__Activity__
Of the entries below, restate word for word only the section that runs from the line with "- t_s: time" to the line with "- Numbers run", counting both ends.

__Recorded data__

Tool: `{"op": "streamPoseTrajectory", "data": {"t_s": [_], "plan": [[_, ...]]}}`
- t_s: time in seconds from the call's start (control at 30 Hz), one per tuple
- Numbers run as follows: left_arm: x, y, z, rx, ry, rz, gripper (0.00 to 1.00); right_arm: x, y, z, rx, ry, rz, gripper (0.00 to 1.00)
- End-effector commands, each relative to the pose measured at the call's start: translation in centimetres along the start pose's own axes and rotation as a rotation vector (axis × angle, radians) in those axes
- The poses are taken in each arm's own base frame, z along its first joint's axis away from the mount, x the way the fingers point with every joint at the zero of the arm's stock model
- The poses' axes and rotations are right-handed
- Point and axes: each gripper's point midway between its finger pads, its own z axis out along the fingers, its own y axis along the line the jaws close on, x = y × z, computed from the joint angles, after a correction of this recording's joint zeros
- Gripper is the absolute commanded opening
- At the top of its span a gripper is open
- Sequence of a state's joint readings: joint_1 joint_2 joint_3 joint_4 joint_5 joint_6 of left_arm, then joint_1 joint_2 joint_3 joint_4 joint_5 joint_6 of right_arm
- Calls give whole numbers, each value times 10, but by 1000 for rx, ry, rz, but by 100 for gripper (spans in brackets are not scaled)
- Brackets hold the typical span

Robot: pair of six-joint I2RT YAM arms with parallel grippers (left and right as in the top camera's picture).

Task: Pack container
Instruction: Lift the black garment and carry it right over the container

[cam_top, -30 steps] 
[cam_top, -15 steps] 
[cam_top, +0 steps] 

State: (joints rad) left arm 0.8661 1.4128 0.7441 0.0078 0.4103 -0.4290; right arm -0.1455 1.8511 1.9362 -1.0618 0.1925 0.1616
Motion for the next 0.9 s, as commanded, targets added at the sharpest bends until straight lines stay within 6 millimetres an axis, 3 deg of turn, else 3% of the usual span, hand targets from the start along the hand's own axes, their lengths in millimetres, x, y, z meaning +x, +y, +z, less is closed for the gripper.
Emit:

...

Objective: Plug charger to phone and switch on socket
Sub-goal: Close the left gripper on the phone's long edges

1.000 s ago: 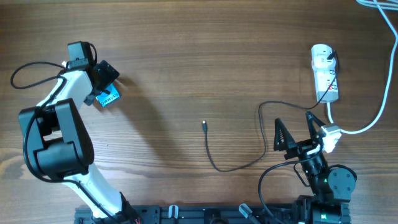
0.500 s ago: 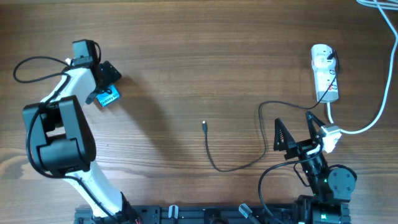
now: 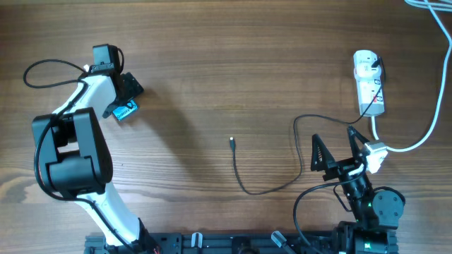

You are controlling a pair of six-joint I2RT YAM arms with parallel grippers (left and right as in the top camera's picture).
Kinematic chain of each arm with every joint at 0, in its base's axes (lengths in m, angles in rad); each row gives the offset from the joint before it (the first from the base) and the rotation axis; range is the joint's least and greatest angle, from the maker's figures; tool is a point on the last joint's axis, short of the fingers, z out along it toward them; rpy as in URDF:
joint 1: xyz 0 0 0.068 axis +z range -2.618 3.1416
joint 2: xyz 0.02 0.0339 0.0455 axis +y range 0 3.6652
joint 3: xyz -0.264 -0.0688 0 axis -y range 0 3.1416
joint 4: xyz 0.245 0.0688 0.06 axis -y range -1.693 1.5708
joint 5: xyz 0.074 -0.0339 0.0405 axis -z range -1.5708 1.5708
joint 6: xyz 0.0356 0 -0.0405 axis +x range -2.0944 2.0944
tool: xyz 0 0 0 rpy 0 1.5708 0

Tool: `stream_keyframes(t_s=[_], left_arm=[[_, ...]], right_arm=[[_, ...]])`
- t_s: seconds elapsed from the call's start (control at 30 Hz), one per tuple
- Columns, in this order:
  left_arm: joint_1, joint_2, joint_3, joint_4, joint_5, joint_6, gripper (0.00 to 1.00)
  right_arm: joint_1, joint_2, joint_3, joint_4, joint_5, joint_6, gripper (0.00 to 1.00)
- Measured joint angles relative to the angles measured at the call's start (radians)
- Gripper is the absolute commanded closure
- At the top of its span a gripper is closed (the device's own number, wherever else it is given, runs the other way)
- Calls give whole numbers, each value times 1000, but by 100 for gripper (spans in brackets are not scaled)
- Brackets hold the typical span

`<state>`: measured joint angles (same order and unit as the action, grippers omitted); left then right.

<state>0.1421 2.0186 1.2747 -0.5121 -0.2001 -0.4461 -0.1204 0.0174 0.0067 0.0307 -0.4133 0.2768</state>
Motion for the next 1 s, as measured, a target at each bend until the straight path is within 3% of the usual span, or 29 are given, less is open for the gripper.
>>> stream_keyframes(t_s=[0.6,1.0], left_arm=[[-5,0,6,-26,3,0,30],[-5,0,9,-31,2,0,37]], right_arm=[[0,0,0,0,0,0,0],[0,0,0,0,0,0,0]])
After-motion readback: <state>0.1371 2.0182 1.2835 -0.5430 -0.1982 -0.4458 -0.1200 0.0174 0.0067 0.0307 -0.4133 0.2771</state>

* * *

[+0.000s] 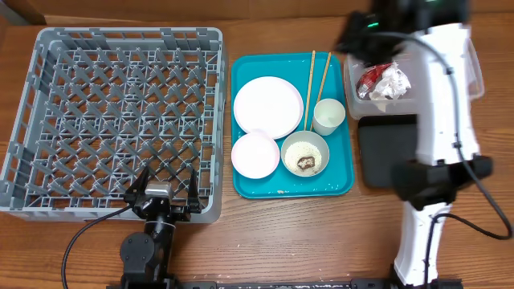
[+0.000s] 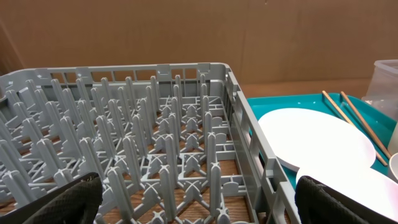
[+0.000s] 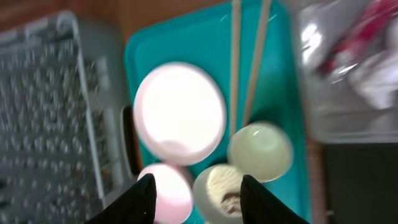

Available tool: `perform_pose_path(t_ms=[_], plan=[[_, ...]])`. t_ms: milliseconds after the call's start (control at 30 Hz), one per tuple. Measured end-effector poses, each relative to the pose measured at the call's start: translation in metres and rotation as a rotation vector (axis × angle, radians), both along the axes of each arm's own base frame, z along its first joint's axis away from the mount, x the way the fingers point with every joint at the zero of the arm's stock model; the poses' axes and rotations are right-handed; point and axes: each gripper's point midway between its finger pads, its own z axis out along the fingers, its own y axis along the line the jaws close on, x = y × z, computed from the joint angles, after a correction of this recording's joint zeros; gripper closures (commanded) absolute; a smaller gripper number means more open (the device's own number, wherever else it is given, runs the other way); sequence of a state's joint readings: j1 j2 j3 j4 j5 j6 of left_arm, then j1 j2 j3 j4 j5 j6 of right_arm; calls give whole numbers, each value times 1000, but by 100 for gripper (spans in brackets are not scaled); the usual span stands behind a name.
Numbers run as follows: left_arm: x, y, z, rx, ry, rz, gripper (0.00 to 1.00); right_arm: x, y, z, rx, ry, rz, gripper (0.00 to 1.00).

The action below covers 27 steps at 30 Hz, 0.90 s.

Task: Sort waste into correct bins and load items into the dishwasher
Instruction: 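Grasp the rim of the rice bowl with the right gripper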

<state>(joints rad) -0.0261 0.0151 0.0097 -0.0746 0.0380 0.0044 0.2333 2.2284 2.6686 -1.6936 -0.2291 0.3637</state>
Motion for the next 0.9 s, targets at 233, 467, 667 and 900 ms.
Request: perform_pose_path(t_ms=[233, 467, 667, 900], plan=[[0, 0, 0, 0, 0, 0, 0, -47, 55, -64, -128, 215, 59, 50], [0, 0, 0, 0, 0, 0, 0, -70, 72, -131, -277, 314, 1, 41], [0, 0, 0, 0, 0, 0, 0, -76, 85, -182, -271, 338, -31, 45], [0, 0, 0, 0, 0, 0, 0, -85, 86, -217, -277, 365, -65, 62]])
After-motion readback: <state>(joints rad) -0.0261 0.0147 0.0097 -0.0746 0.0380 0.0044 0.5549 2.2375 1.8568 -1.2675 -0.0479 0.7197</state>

__Reply__
- t_s: time in seconds from the call's start (control at 30 Hz), one per tuple
- Numbers run as follows: left_arm: x, y, z, rx, ry, rz, gripper (0.00 to 1.00); right_arm: x, y, z, rx, ry, rz, gripper (0.00 to 1.00)

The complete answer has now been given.